▶ **What you will do**
Write out exactly the lines of the entries below from the one holding "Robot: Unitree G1" to the one holding "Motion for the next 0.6", inclusive, and leave out all other lines.

▶ **Excerpted data**
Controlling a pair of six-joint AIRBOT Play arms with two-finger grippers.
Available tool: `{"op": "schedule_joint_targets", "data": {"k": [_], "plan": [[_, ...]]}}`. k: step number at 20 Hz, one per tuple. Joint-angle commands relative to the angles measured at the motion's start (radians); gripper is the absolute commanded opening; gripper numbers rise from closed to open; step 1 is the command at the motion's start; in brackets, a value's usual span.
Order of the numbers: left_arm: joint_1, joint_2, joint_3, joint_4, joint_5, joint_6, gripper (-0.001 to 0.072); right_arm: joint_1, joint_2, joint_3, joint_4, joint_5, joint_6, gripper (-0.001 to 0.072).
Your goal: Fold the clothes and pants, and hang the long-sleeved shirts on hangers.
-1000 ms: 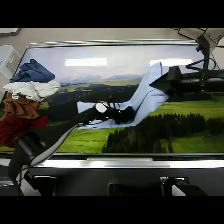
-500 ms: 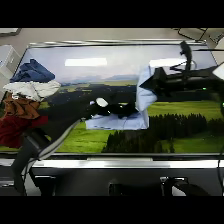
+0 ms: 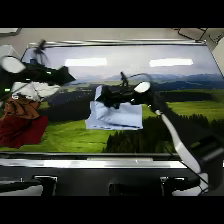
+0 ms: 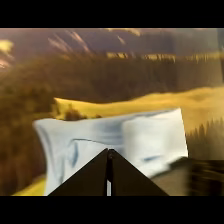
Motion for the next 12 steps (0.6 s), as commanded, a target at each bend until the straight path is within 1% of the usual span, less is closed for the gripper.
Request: {"op": "schedule_joint_targets", "data": {"k": [1, 2, 3, 4, 5, 6, 7, 8, 9, 11, 12], "plan": [[0.095, 0.208, 0.001, 0.056, -0.043, 0.018, 0.0024, 0.116, -0.18, 0.001, 0.222, -0.141, -0.022, 0.0311], [0.093, 0.243, 0.001, 0.056, -0.045, 0.024, 0.0024, 0.122, -0.2, 0.001, 0.288, -0.158, -0.081, 0.0631], [0.091, 0.27, 0.001, 0.056, -0.047, 0.027, 0.0024, 0.114, -0.2, 0.001, 0.344, -0.159, -0.154, 0.0692], [0.089, 0.291, 0.001, 0.056, -0.05, 0.027, 0.0024, 0.088, -0.187, 0.001, 0.38, -0.147, -0.194, 0.069], [0.089, 0.305, 0.001, 0.056, -0.054, 0.031, 0.0024, 0.048, -0.163, 0.001, 0.378, -0.122, -0.213, 0.0683], [0.089, 0.314, 0.001, 0.056, -0.053, 0.039, 0.0024, -0.011, -0.131, 0.001, 0.344, -0.083, -0.226, 0.0682], [0.089, 0.317, 0.001, 0.056, -0.053, 0.056, 0.0024, -0.08, -0.095, 0.001, 0.274, -0.041, -0.222, 0.0681], [0.089, 0.318, 0.001, 0.056, -0.053, 0.057, 0.0024, -0.156, -0.056, 0.001, 0.177, 0.005, -0.196, 0.0681], [0.089, 0.317, 0.001, 0.056, -0.053, 0.057, 0.0024, -0.245, -0.013, 0.001, 0.04, 0.06, -0.137, 0.0681], [0.089, 0.317, 0.0, 0.056, -0.053, 0.057, 0.0025, -0.411, 0.058, 0.001, -0.294, 0.199, 0.013, 0.0674], [0.089, 0.317, 0.0, 0.056, -0.053, 0.057, 0.0024, -0.485, 0.079, 0.0, -0.482, 0.304, 0.092, 0.0645]]}}
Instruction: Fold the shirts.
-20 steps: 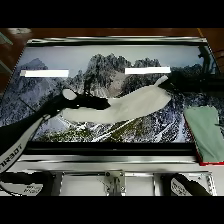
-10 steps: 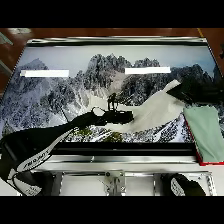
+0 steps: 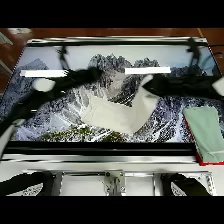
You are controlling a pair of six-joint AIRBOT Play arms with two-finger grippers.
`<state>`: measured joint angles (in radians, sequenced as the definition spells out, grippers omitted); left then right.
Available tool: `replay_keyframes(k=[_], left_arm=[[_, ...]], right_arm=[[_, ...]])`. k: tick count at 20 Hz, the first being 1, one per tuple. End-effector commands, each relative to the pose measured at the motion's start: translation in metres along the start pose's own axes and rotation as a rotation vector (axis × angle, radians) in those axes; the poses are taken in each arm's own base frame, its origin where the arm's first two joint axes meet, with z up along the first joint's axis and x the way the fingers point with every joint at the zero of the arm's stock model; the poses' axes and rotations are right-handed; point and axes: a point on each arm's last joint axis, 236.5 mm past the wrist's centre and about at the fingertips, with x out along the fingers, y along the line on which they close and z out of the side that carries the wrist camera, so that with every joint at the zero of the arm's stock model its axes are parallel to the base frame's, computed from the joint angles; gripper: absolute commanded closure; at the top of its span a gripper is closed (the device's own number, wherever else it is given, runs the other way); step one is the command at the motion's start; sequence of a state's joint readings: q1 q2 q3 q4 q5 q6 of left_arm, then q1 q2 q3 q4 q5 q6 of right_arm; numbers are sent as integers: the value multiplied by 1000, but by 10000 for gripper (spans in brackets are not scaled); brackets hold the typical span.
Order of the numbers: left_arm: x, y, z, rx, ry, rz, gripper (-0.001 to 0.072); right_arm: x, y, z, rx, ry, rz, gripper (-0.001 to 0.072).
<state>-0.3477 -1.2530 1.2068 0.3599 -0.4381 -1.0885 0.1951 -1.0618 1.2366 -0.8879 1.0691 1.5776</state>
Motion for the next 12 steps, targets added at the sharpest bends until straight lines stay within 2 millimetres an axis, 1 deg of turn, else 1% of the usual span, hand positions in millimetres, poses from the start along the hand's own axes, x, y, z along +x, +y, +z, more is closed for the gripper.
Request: replay_keyframes(k=[1, 2, 3, 4, 5, 6, 7, 8, 9, 10, 11, 12], left_arm=[[-116, -35, 97, 120, -226, 2, 664], [-144, -53, 106, 147, -257, -17, 664], [-169, -71, 109, 183, -275, -38, 664], [-193, -92, 106, 215, -282, -64, 664], [-214, -112, 99, 231, -282, -91, 664], [-227, -126, 91, 239, -273, -107, 664], [-239, -136, 81, 253, -260, -109, 664], [-248, -141, 69, 264, -230, -103, 664], [-253, -142, 56, 288, -190, -86, 663], [-256, -139, 43, 318, -147, -63, 663], [-256, -132, 33, 325, -103, -31, 663], [-255, -124, 26, 313, -69, -5, 663]], right_arm=[[107, 26, -17, -38, 14, 43, 646], [143, 25, -29, -16, 28, 42, 646], [175, 24, -43, 35, 44, 46, 640], [206, 23, -57, 110, 56, 59, 629], [232, 20, -69, 208, 58, 72, 629], [252, 18, -77, 300, 54, 80, 622], [268, 16, -87, 378, 57, 87, 491], [278, 16, -93, 439, 70, 98, 213], [283, 20, -96, 471, 81, 116, 74], [281, 25, -92, 472, 80, 140, 72], [275, 28, -85, 446, 71, 159, 73], [263, 33, -77, 385, 78, 184, 73]])
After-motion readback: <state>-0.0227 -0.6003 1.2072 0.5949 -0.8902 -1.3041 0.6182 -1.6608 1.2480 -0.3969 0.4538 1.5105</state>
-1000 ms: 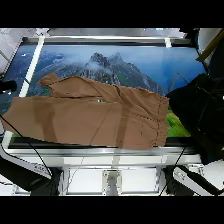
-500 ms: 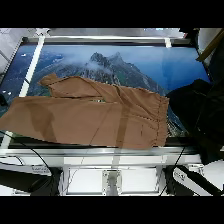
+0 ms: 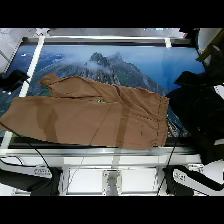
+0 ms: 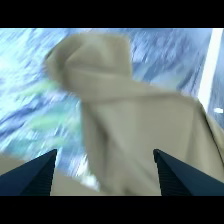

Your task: Fold the clothes and pants, and hang the long-sleeved shirts on hangers.

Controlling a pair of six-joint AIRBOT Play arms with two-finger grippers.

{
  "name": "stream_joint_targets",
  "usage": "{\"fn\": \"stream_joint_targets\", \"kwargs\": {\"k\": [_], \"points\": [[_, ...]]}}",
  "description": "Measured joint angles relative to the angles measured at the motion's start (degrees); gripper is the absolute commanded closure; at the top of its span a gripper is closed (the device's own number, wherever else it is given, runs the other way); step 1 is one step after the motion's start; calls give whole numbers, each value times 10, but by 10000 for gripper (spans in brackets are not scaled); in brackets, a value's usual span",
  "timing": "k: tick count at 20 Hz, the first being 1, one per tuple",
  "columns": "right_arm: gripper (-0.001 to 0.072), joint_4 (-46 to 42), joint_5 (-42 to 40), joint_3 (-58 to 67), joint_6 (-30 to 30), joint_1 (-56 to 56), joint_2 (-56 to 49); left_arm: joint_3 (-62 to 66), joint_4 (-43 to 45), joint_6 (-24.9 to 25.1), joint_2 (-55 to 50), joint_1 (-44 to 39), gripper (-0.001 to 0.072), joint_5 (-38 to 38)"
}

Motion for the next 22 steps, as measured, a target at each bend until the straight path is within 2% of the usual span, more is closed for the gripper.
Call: {"fn": "stream_joint_targets", "kwargs": {"k": [2, 3, 4, 7, 15, 17, 22], "points": [[183, 0, -8, 0, -12, 24, -25, 47, 64, -86, -41, -42, 23, 23], [183, -1, -11, 0, -19, 36, -37, 69, 87, -129, -63, -56, 108, 29], [183, -2, -13, 0, -26, 46, -49, 87, 102, -162, -83, -65, 151, 33], [183, -4, -17, 0, -47, 72, -80, 120, 126, -225, -127, -79, 151, 40], [183, -8, -51, 0, -70, 92, -107, 140, 140, -286, -173, -51, 163, 27], [183, -8, -56, 0, -72, 93, -108, 141, 133, -300, -182, -44, 230, 26], [183, -9, -60, 0, -73, 93, -109, 141, 90, -315, -212, -33, 243, 34]]}}
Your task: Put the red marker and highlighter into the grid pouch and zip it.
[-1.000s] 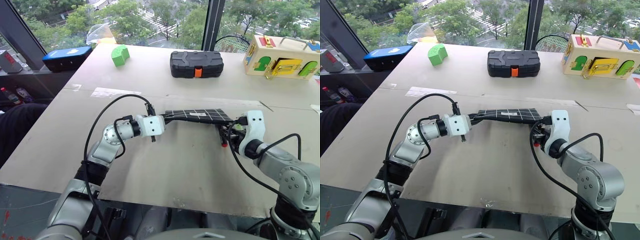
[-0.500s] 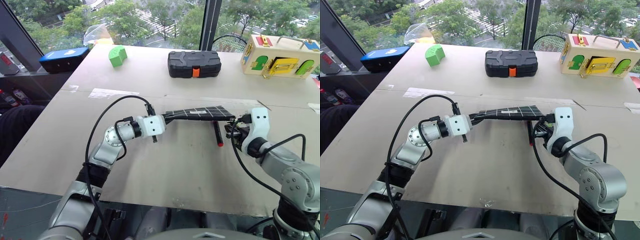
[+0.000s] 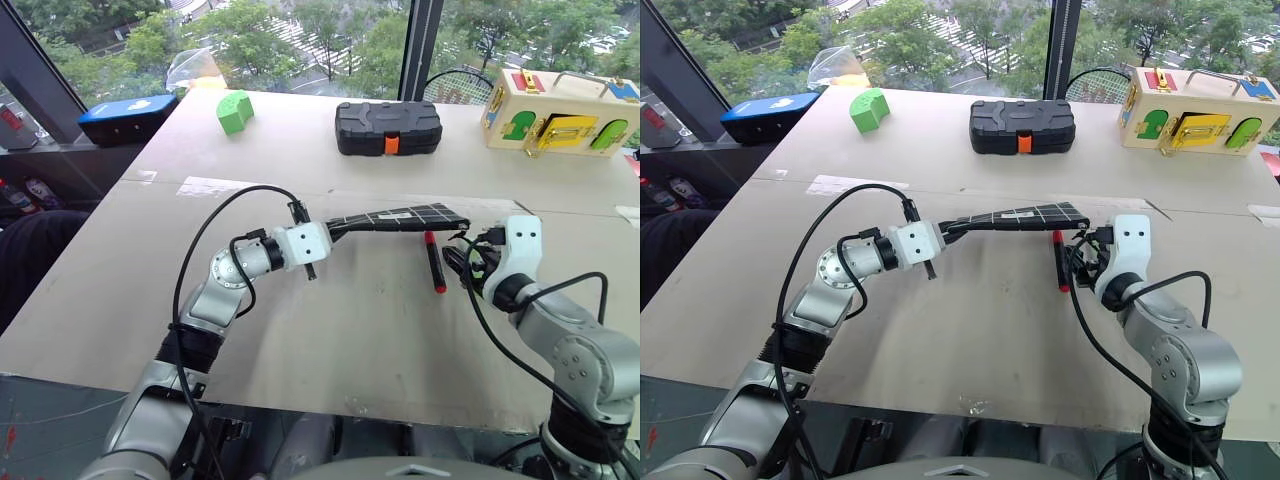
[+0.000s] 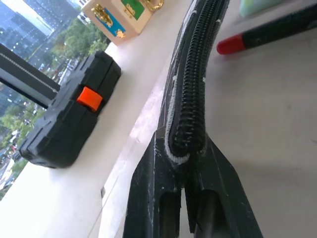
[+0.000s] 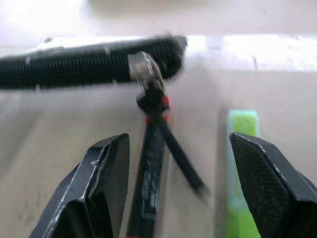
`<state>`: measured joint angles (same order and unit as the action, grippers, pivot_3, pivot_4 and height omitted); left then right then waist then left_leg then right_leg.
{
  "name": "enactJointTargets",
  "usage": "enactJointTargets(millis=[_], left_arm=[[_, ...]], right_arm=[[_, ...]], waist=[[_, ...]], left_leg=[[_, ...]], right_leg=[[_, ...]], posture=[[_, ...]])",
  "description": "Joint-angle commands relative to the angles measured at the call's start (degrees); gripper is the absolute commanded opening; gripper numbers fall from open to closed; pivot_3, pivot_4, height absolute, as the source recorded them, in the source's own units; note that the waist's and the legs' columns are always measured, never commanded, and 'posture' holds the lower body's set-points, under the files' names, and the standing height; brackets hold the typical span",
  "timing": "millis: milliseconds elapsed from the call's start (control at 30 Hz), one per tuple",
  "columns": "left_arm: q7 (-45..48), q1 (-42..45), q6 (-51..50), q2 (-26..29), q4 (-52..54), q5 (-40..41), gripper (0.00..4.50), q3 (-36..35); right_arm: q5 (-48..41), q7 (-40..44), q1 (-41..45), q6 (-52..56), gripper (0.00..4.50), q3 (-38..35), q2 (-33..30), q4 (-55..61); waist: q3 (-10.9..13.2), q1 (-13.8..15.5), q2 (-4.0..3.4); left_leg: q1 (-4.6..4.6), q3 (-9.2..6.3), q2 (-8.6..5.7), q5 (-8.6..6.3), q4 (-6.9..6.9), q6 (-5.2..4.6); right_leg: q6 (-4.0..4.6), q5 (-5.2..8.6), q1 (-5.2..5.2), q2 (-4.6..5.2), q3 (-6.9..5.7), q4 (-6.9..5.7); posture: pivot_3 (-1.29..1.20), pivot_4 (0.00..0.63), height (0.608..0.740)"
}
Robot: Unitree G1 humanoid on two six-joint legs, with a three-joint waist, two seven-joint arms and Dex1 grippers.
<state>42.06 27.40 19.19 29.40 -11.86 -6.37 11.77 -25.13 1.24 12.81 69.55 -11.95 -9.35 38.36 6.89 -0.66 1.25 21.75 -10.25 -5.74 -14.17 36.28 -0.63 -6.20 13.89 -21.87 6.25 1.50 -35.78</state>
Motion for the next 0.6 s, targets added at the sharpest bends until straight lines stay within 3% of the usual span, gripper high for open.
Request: enactJointTargets(millis=[33,133,200,300,367,600], left_arm=[[-0.4,0.9,-0.7,-0.3,3.6,1.3,0.00,-1.1],[-0.3,0.8,-1.0,-0.4,4.3,1.3,0.00,-1.0],[-0.3,0.5,-1.3,-0.4,4.9,1.3,0.00,-1.0],[-0.3,0.3,-1.4,-0.2,5.4,1.2,0.00,-1.0],[-0.3,0.2,-1.4,-0.1,5.5,1.0,0.00,-1.0],[-1.3,0.7,-1.4,0.2,4.3,-0.9,0.00,-0.9]], right_arm=[[1.3,-0.4,2.0,-3.9,3.21,0.5,0.2,-1.0],[2.1,-0.6,2.7,-5.7,3.21,0.8,0.4,-2.8],[2.4,-0.5,2.8,-6.8,2.47,0.9,0.6,-3.3],[2.4,-0.2,3.0,-7.6,0.71,1.0,0.7,-3.5],[2.3,0.1,3.0,-7.8,0.07,1.2,0.4,-3.3],[1.1,2.6,1.7,-4.9,0.07,2.8,-4.1,1.4]], waist=[[0.0,0.0,0.00],[0.0,0.0,0.00],[0.0,0.0,-0.01],[0.0,0.0,-0.02],[0.0,0.0,-0.03],[0.0,0.0,-0.05]], left_leg=[[0.00,0.00,0.00,0.00,0.00,0.00],[0.00,0.00,-0.01,0.00,0.00,0.00],[0.00,0.00,0.00,0.00,-0.02,0.00],[0.00,0.00,0.00,0.00,-0.04,0.01],[0.00,0.00,0.00,0.00,-0.04,0.01],[0.00,-0.01,-0.01,0.00,-0.05,0.00]], right_leg=[[0.00,0.00,0.00,0.00,0.00,0.00],[0.00,0.00,0.00,0.00,0.00,0.00],[0.00,0.00,0.00,0.00,0.00,0.01],[0.00,0.00,-0.01,0.00,0.00,0.01],[0.00,0.00,-0.01,0.00,0.00,0.01],[0.00,0.00,-0.01,0.00,0.00,0.03]], posture=[[0.00,0.150,0.740],[0.00,0.150,0.740],[0.00,0.150,0.740],[0.00,0.150,0.740],[0.00,0.150,0.740],[0.00,0.150,0.740]])
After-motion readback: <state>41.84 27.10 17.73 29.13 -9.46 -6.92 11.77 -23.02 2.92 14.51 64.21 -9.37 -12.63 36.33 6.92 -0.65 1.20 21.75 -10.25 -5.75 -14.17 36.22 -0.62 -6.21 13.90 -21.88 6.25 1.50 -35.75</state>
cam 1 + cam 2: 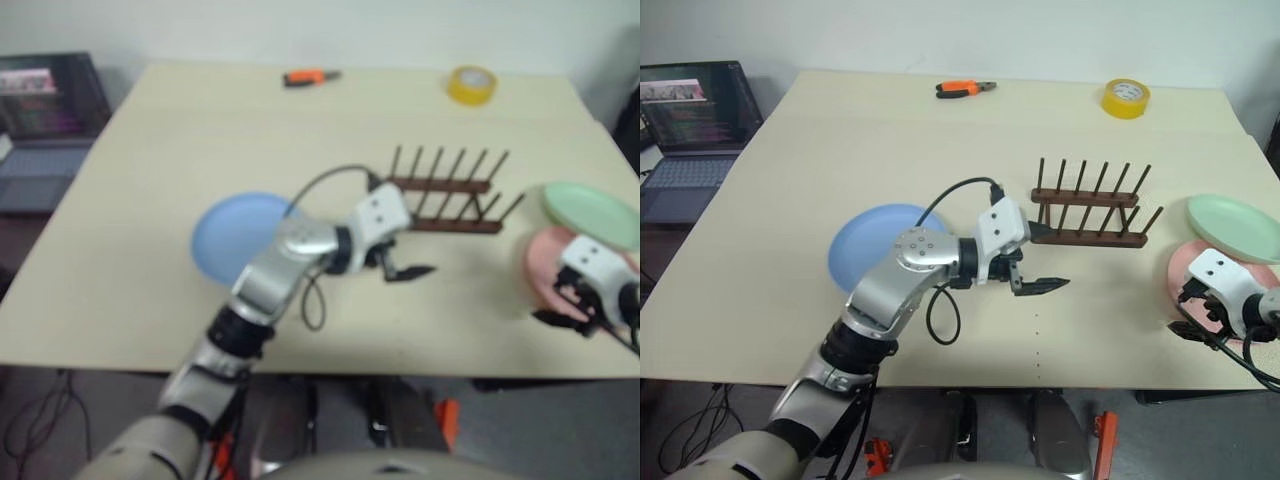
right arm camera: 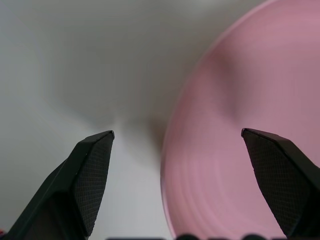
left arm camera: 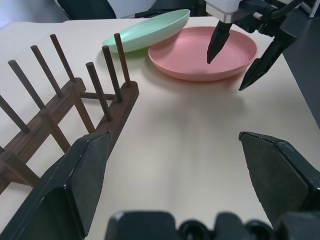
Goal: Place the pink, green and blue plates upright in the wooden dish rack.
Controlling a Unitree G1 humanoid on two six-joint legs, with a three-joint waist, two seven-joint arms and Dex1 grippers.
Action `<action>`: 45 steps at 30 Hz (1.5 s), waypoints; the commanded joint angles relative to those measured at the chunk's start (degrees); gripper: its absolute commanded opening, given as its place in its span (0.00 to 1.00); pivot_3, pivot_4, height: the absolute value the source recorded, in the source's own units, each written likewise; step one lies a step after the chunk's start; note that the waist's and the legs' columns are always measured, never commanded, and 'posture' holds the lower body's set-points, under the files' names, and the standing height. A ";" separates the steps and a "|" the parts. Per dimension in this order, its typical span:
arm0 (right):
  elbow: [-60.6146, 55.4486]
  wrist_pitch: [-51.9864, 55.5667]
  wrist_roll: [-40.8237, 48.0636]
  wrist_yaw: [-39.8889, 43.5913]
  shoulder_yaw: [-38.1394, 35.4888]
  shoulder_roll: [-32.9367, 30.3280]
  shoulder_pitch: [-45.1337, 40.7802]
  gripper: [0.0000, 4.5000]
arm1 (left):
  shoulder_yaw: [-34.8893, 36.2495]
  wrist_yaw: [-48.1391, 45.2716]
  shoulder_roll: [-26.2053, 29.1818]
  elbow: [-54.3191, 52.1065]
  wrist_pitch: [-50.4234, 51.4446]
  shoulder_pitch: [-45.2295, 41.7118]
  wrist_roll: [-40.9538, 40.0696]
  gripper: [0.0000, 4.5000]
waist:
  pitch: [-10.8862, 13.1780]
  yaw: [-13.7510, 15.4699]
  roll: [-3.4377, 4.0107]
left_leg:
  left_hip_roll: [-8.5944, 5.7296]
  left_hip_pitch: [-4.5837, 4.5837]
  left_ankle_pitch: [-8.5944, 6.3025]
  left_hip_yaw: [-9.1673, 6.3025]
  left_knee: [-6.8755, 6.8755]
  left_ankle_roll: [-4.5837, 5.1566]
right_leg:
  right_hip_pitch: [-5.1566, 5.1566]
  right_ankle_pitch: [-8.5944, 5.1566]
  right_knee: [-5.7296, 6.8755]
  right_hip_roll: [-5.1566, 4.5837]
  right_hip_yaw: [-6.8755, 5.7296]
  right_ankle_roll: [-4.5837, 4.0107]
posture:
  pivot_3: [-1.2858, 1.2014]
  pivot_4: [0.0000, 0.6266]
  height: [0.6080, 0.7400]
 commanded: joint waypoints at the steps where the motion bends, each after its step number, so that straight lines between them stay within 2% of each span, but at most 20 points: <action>1: 1.46 -2.54 -0.41 -0.19 0.70 0.74 -1.14 0.96 | -0.38 0.35 0.41 -2.45 -0.44 0.26 -0.58 1.00 | 0.00 -0.03 0.00 | 0.00 0.00 0.00 0.00 0.00 0.00 | 0.00 0.00 0.00 0.00 0.00 0.00 | 0.52 0.24 1.00; 4: 2.44 -3.32 -0.74 0.16 1.62 0.62 -1.41 0.78 | -0.38 0.55 0.74 -2.40 -0.46 0.38 -0.53 1.00 | 0.00 -0.02 0.01 | 0.00 0.02 0.00 0.00 0.00 0.00 | 0.01 0.00 0.01 0.01 0.00 0.00 | 0.52 0.24 1.00; 10: -0.38 -1.87 1.79 2.86 0.54 -0.34 -0.99 0.29 | -0.24 0.88 1.46 -2.07 -0.79 0.39 -0.46 1.00 | 0.00 -0.02 0.01 | 0.00 0.02 0.00 0.00 0.02 0.00 | 0.03 0.02 0.00 0.01 0.01 0.03 | 0.52 0.24 1.00; 14: -2.18 -0.44 3.89 5.40 -0.98 -1.82 0.12 0.00 | -0.30 0.83 1.81 -1.68 -1.15 0.25 -0.30 1.00 | 0.00 -0.11 -0.02 | 0.01 0.05 0.00 -0.01 0.02 0.00 | 0.06 0.02 0.01 0.02 0.00 0.03 | 0.52 0.24 1.00; 21: -7.00 2.13 10.69 9.59 -6.79 -1.93 -0.56 0.00 | -0.46 0.64 2.10 -0.94 -1.70 -0.05 -0.09 1.00 | 0.00 -0.19 -0.03 | 0.02 0.11 0.00 -0.02 0.02 0.00 | 0.11 0.02 0.01 0.03 0.00 0.03 | 0.52 0.24 1.00; 26: -11.21 4.93 17.87 12.86 -13.72 -2.10 -2.25 0.00 | -0.70 0.21 2.90 -1.02 -2.03 0.05 -0.03 1.00 | 0.00 -0.19 -0.03 | 0.02 0.09 0.00 -0.02 0.02 0.00 | 0.10 0.02 -0.02 0.02 0.00 0.03 | 0.52 0.24 1.00; 30: -11.93 10.05 26.04 13.14 -19.11 -1.44 -8.76 0.00 | -0.59 0.08 3.38 -1.06 -2.10 0.00 -0.27 1.00 | 0.01 -0.22 -0.03 | 0.02 0.10 0.00 -0.01 0.03 0.00 | 0.10 0.05 0.00 0.02 0.01 0.05 | 0.52 0.24 1.00; 36: -8.83 11.74 32.46 13.37 -24.54 -2.60 -15.43 0.00 | -0.70 0.31 3.57 -0.90 -2.31 -0.06 -0.26 1.00 | 0.01 -0.01 -0.03 | 0.02 0.04 0.00 -0.02 0.01 0.00 | 0.09 0.04 -0.08 -0.01 -0.01 0.03 | 0.52 0.24 1.00; 45: 5.92 7.89 40.42 7.01 -25.24 3.14 -38.05 0.00 | -0.59 1.27 2.90 -1.36 -1.97 0.40 -0.51 1.00 | 0.01 -0.09 -0.02 | 0.02 0.06 0.00 -0.01 -0.01 0.01 | 0.07 0.04 -0.07 -0.05 0.01 -0.03 | 0.52 0.24 1.00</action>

▶ **Solution**
Robot: Unitree G1 humanoid on two six-joint legs, with a three-joint waist, two seven-joint arms and Dex1 grippers.
<state>42.06 27.40 19.19 29.40 -11.86 -6.37 11.77 -25.13 1.24 12.81 69.55 -11.95 -9.35 38.36 6.89 -0.66 1.25 21.75 -10.25 -5.74 -14.17 36.28 -0.63 -6.20 13.89 -21.87 6.25 1.50 -35.78</state>
Motion for the next 0.6 s, targets added at the sharpest bends until straight lines stay within 3% of the usual span, gripper high for open.

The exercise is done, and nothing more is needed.